VIDEO:  My Experience Teaching in Prisons

Like Rain On Your Wedding Day

The San Jose class is a go, with 11 students.  It starts June 1st, ending August 7th.  Actually that statement is high-Larry-us.  The course officially begins months in advance, with all of your pre-course prep. 

San Jose State’s really got their ducks in a row with their distance learning program, they use the best communications technology available to optimize the student learning experience.  And the Learning Management Systems are not nearly as daunting as they used to be, for both student and instructor.

One student who lives on the West Coast emailed saying he’ll be in my neck of the woods in late May & could he come in to see the library?  I thought it would be too close notice, but Norfolk approved it.  I’m just waiting on the result of his background check.

An interesting side note:  If he has a criminal record, he can’t come in.  And isn’t that ironic?  Don’tcha think?  A little TOO ironic.

New Stuff: Or, “I haven’t seen ‘Wizard of Oz’ in 25 years!”

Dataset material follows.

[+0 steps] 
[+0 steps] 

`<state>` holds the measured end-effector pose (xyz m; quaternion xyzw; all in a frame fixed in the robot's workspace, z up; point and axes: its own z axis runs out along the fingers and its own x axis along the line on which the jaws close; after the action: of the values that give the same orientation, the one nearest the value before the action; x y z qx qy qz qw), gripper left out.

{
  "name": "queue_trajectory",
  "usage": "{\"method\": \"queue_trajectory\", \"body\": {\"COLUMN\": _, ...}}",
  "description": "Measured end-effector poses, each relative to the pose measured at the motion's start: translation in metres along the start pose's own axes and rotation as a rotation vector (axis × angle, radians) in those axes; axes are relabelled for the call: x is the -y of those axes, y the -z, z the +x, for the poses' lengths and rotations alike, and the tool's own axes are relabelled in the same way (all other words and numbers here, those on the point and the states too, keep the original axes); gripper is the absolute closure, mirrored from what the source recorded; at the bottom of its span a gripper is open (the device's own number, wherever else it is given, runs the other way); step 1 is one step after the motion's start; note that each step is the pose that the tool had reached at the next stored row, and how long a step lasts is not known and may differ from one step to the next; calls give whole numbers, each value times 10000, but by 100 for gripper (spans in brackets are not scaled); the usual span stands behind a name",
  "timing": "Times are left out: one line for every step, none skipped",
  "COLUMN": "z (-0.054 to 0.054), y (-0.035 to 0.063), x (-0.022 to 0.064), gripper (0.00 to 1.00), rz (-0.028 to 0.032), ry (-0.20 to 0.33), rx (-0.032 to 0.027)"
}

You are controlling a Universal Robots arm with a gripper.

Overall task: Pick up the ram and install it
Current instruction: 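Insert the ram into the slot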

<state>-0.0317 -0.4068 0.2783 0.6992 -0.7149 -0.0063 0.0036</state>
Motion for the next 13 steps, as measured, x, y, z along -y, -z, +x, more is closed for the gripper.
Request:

Amazing, the little things we free men take for granted that tend to grab the attention of the incarcerated.

Today, we receive 24 humor-as-therapy books, most of them purchased through Advanced Educational Products, an excellent source with a consistently high fill rate. Included in the shipment are books on stress management, and one on why it’s important as a parent to help nurture your child’s sense of humor. Good stuff.

We also received DVDs, Blu-Rays, & a comedy CD set. These will be for the ‘active listening’ and ‘active viewing’ part of the humor-as-therapy program. During active listening, we’ll listen to a comedian or a comedy bit, and stop it at certain points to analyze the type of humor used and its effects on the receiver (e.g., was anyone hurt by the joke). We’ll do the same thing with the DVDs.

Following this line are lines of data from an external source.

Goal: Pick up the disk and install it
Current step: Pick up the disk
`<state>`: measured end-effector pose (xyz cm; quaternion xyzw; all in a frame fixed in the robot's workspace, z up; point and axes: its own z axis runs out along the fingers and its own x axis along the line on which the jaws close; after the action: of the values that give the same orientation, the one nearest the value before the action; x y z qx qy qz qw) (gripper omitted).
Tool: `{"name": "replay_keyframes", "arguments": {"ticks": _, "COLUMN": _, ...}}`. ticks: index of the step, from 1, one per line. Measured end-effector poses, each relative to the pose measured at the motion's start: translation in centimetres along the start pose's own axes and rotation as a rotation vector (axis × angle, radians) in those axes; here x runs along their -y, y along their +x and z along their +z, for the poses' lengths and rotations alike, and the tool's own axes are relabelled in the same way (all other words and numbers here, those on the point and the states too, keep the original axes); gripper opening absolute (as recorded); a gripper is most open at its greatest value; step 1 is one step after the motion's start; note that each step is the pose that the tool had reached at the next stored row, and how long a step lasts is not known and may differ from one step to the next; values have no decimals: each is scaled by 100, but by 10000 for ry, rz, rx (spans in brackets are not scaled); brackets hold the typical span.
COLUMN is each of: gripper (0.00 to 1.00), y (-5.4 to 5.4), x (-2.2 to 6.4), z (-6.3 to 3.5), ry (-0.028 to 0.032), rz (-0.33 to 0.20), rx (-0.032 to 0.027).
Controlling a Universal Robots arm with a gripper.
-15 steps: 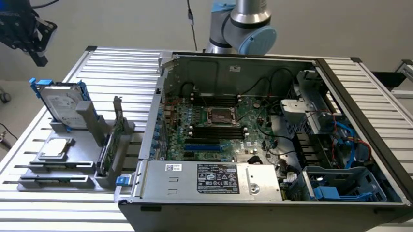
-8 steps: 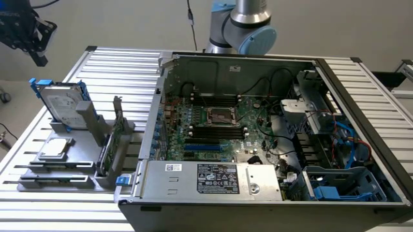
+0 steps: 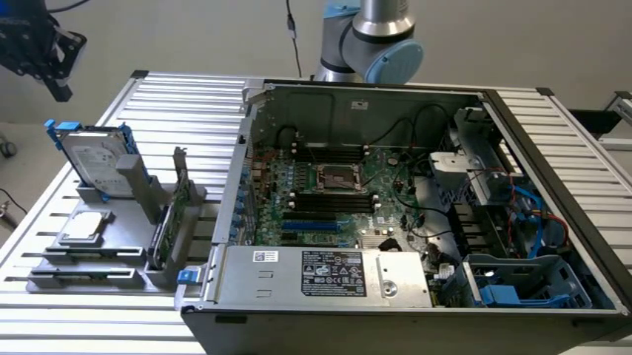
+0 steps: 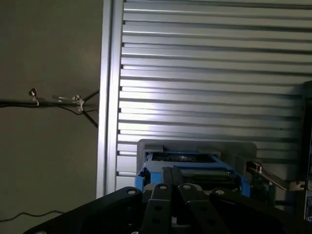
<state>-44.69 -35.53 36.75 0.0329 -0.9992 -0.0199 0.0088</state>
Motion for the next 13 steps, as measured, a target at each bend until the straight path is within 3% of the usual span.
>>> {"name": "replay_keyframes", "arguments": {"ticks": 13, "gripper": 11, "y": 0, "x": 0, "z": 10, "ry": 38, "rz": -2366, "rx": -95}}
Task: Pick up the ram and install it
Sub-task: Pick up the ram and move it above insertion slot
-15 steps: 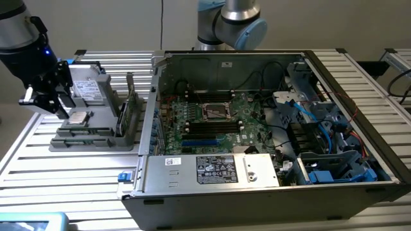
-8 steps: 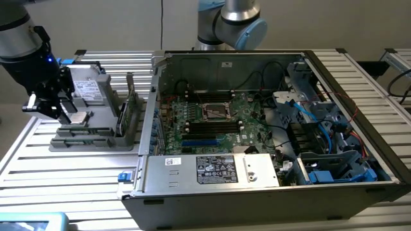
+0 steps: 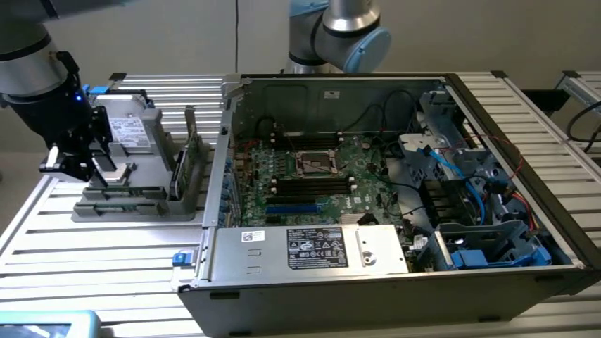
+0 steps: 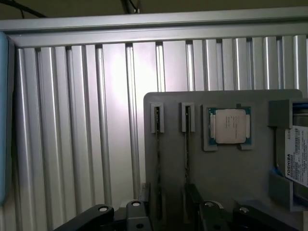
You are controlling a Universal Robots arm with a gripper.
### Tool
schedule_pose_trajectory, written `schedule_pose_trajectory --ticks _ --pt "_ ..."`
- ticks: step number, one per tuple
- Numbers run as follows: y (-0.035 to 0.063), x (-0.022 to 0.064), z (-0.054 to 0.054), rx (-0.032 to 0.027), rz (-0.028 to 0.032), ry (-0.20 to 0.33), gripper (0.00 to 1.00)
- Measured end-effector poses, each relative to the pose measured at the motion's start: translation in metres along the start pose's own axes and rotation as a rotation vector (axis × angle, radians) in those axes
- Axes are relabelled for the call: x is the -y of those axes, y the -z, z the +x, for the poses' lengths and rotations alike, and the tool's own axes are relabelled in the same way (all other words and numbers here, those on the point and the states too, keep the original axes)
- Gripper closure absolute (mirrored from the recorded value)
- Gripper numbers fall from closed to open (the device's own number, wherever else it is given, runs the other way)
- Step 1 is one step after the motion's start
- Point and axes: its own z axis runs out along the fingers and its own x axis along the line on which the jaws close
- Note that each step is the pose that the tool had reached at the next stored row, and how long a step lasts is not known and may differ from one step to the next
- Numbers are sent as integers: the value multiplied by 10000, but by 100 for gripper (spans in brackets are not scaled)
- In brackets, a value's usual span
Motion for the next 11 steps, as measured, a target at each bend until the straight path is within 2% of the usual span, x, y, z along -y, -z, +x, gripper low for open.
schedule_pose_trajectory --ticks 11 --pt "-192 -2 12 1 -1 4 58"
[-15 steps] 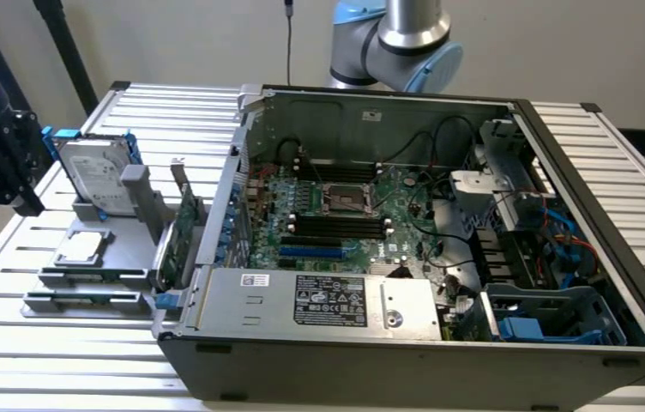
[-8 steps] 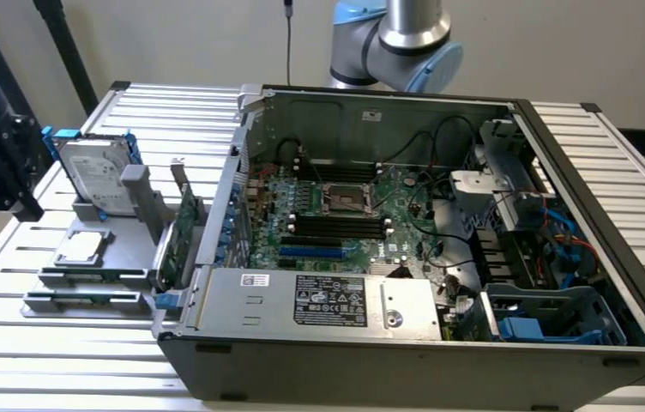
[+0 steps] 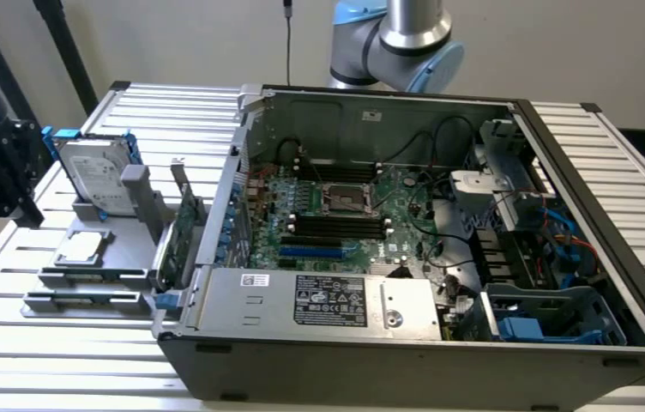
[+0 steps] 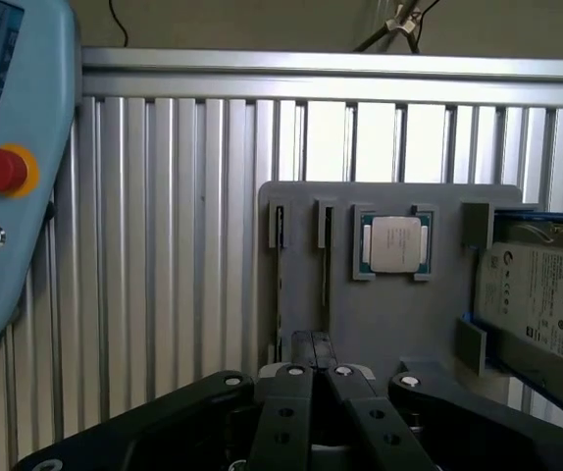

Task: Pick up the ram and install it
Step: 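Pick up the ram and move it above insertion slot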

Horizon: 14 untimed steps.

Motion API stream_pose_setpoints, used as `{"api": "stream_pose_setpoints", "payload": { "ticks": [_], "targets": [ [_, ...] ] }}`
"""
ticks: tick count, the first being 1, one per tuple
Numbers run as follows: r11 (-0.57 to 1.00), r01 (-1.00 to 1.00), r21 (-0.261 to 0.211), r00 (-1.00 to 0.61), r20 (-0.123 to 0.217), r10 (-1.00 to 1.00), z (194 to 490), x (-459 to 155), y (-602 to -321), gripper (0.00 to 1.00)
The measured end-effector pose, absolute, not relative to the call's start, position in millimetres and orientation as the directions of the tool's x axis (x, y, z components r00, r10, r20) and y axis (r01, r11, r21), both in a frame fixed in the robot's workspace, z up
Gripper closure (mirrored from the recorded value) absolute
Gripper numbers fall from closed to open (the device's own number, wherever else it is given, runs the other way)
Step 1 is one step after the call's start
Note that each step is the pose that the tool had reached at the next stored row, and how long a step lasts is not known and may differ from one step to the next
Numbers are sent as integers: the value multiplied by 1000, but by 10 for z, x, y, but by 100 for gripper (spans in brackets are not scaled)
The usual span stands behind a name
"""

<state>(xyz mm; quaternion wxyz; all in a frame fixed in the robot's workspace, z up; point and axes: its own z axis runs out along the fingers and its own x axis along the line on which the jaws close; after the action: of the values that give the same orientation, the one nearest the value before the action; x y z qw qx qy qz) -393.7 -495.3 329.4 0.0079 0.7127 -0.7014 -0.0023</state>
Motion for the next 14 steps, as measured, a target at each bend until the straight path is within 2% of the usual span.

Since most of my clerks are lifers, this is the 1st time they’re seeing Blu-Ray disks. One of them says to me: “Y’know how I knew which were Blu-Rays?” I figure he’s going to tell me some esoteric piece of information about something that he’s learned about the format, so I bite.


“Because their cases are blue!”

And EYE’m the idiot who hired him.

All of the films were chosen for their humor content. some titles include Fiddler on the Roof, Scrooged, It’s a Wonderful Life, and The Wizard of Oz.

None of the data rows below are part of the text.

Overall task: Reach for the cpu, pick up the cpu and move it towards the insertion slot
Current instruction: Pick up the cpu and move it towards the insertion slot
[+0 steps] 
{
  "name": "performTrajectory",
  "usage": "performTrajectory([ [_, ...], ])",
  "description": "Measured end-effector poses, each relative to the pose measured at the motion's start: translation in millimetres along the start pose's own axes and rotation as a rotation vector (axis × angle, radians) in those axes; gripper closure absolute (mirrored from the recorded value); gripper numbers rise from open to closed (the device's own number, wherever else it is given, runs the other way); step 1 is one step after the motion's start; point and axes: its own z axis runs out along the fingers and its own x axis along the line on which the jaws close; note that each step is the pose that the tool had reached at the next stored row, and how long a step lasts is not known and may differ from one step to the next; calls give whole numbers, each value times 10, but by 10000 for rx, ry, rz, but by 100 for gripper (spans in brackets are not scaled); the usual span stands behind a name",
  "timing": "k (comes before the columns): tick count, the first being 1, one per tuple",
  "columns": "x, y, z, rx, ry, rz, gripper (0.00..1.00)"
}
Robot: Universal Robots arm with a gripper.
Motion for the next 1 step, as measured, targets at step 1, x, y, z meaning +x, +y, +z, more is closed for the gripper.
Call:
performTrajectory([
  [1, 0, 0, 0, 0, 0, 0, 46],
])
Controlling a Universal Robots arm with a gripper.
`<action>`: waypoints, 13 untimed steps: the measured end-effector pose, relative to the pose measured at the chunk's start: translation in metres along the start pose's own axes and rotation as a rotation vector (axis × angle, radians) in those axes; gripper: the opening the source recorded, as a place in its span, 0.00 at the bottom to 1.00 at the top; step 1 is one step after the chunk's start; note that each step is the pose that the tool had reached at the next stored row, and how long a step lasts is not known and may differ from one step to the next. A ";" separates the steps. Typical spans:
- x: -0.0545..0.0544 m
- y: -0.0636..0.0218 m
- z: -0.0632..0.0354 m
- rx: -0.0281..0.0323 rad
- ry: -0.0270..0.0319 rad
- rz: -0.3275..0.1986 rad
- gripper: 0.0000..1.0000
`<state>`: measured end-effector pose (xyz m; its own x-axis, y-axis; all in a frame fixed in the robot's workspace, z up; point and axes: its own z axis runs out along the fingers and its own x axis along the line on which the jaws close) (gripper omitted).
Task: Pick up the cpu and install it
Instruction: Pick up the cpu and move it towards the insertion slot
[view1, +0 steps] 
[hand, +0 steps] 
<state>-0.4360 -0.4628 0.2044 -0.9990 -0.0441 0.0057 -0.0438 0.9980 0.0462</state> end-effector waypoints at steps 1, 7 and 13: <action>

When I remove Oz from the box, my inter library loan clerk smiles broadly & says “HEY!  You got the Wizard!  I haven’t seen that movie in 25 years!”  Here I must pause and apologize to the world-weary and cynical, because hearing this breaks my heart.  The Wizard of Oz will always be one of my guilty pleasures, and I manage to see it once a year.  One day, to my delight, I discovered that one of our now-retired Lieutenants could recite whole scenes from this film, such is his mania & affection for it.  His favorite is when the Wizard ‘gives’ the Tin Man his heart.


The inter library loan clerk has signed up for the first cycle of the program, which begins on May 26th.  He will definitely get to see his movie.

Or, at least see sections of it.  Remember, we’re running a stress-reduction program using humor as our therapeutic vehicle.  We’re not permitted to entertain in our libraries, only to instruct & educate.  But if any entertainment value is gleaned by the participants, well, it’s all in the name of rehabilitation and re-integration.

“And remember, my sentimental friend: a heart is not judged by how much YOU love, but by how much you are loved by others.”